El jamón ibérico es un producto gourmet que representa tradición, calidad y excelencia gastronómica. Sin embargo, para disfrutarlo en todo su esplendor es fundamental saber cómo conservarlo correctamente en casa. Una mala conservación puede afectar su textura, aroma y sabor, mientras que unos sencillos cuidados garantizan que cada loncha mantenga intactas sus cualidades.
Si has comprado el jamón ibérico entero, la forma de conservación dependerá de si ya está empezado o no.
Antes de abrirlo, la pieza debe guardarse en un lugar fresco, seco y ventilado. La temperatura ideal oscila entre 15 y 22 grados. No es recomendable guardarlo en el frigorífico, ya que el frío excesivo altera la grasa y modifica la textura natural del producto. Tampoco conviene exponerlo a fuentes directas de calor o luz solar.

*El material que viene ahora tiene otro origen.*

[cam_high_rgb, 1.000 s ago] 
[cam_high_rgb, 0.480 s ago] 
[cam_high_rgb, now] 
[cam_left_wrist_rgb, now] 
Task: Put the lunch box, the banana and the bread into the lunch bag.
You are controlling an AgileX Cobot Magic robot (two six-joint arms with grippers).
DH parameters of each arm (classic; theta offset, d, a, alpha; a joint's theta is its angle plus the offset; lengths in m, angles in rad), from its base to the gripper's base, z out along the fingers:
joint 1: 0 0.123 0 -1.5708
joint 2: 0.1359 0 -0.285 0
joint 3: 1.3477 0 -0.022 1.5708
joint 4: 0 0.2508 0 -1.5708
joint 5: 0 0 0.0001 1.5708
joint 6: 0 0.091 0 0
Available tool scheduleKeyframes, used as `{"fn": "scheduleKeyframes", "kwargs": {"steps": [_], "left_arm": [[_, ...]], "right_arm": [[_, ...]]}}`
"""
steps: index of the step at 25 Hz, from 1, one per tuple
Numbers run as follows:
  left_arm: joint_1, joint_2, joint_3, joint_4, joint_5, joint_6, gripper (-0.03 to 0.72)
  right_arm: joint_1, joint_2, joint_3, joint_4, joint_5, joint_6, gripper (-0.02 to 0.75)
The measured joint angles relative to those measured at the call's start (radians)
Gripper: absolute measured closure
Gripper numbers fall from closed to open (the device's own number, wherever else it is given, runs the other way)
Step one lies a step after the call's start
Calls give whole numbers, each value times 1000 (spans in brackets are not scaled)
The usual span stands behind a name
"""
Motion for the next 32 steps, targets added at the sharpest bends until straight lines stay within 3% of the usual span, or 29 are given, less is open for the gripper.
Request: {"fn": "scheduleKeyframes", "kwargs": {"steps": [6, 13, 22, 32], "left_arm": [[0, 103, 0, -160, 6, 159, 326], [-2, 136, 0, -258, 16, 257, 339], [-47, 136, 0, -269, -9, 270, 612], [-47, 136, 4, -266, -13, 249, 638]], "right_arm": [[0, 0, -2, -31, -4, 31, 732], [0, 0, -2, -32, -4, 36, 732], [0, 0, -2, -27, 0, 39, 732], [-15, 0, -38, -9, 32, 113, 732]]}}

Una vez empezado, lo ideal es colocarlo en un jamonero firme y estable, que facilite el corte y evite movimientos bruscos. Después de cada uso, se recomienda cubrir la zona de corte con las propias lonchas de grasa retiradas previamente. Esta grasa actúa como protección natural frente al aire y evita que la superficie se reseque.
Encima de la grasa, puedes colocar un paño de algodón limpio. Evita envolver el jamón en film transparente, ya que impide que el producto respire correctamente.
Si has comprado el jamón en lonchas, el proceso cambia ligeramente.
Cuando viene envasado al vacío, debe conservarse en el frigorífico hasta su consumo. Es importante sacarlo de la nevera al menos 30 minutos antes de servirlo, para que alcance temperatura ambiente y la grasa recupere su brillo y untuosidad característica.
Si ya has abierto el envase y no lo consumes en su totalidad, vuelve a cerrarlo bien, procurando que quede el mínimo aire posible en el interior. Si no es posible volver a sellarlo al vacío, utiliza papel film presionando suavemente para reducir el contacto con el aire.
Aunque no es lo más recomendable, sí es posible congelar el jamón ibérico en caso necesario, especialmente si está loncheado y envasado al vacío. Sin embargo, la congelación puede afectar ligeramente la textura. Si decides hacerlo, asegúrate de que esté bien protegido y descongélalo lentamente en el frigorífico durante 24 horas antes de su consumo.
En el caso de una pieza entera, no se recomienda congelarla bajo ningún concepto.
Un jamón ibérico en perfecto estado presenta:
Si notas olor extraño, sabor ácido o textura excesivamente seca, puede haber sufrido una mala conservación.
Conservar correctamente el jamón ibérico en casa no es complicado, pero sí requiere atención a pequeños detalles. Aplicando estas recomendaciones, podrás disfrutar durante semanas —e incluso meses— de un producto excepcional, manteniendo intacta su calidad y todo el sabor que lo convierte en uno de los grandes tesoros de la gastronomía española.
Porque un buen jamón no solo se elige bien: también se cuida bien.